►

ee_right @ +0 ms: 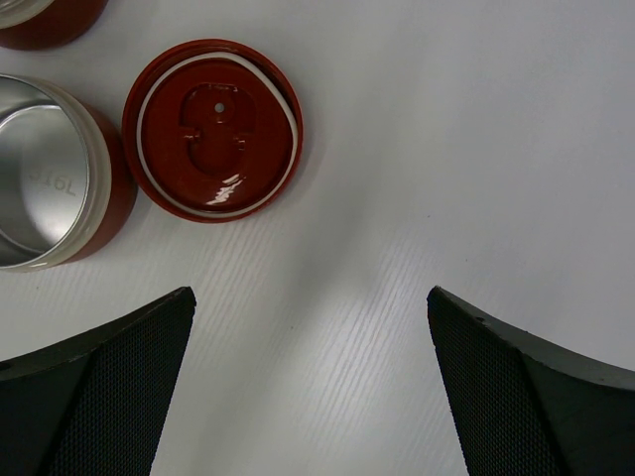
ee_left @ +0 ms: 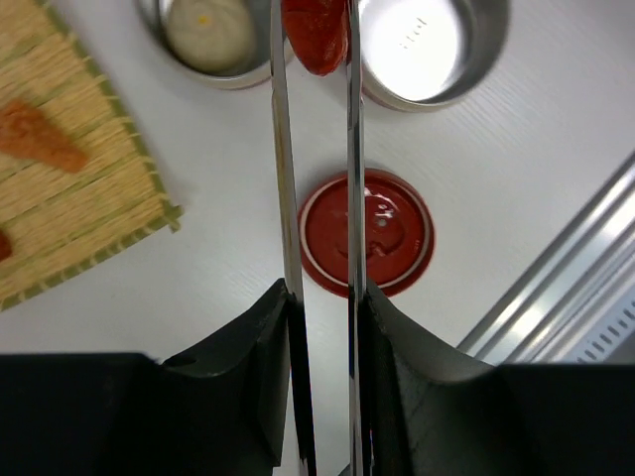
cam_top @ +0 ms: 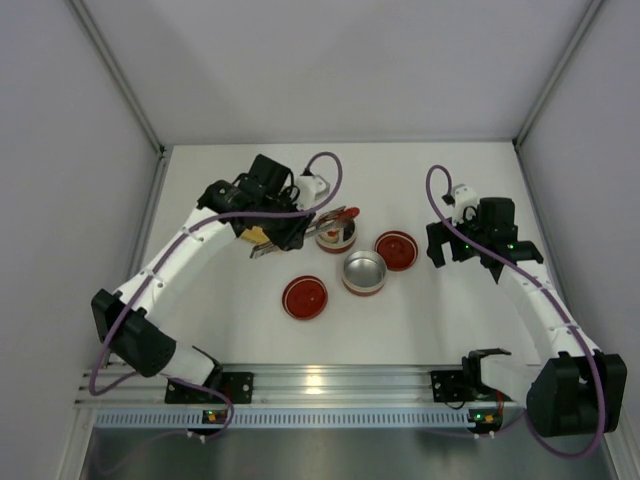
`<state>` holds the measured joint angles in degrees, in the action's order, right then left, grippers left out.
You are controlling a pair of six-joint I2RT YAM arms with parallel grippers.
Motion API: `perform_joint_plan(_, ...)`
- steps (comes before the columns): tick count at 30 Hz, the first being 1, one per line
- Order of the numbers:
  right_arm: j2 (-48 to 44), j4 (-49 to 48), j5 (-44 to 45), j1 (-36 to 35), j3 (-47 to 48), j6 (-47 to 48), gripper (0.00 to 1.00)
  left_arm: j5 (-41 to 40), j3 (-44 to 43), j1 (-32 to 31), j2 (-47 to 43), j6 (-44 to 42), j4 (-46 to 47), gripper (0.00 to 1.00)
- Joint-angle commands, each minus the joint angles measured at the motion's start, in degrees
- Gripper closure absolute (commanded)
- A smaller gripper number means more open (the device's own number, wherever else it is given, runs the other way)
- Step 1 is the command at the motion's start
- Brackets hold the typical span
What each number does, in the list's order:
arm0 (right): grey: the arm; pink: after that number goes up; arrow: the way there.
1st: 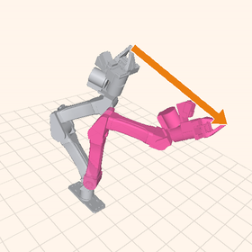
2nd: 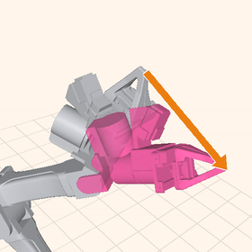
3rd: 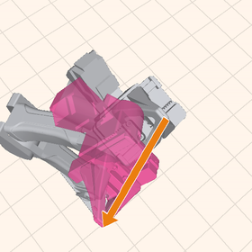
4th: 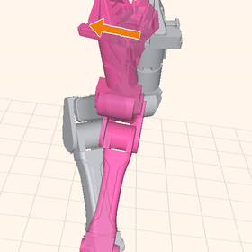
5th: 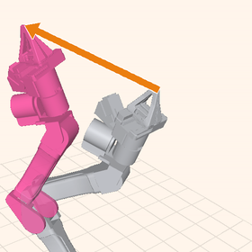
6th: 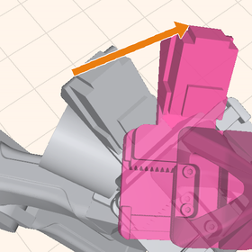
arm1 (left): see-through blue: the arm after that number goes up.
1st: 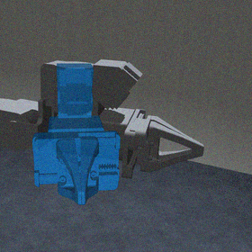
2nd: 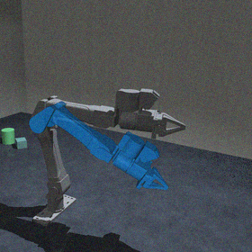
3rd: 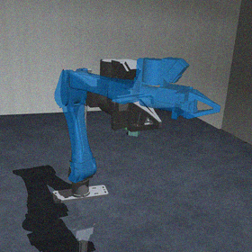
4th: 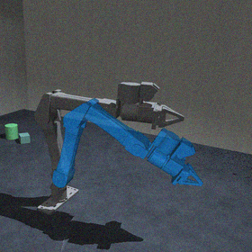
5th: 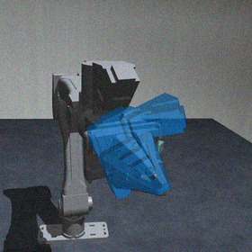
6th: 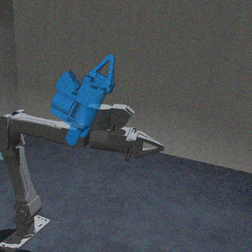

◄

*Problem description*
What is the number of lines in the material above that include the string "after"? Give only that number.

*Task response*
2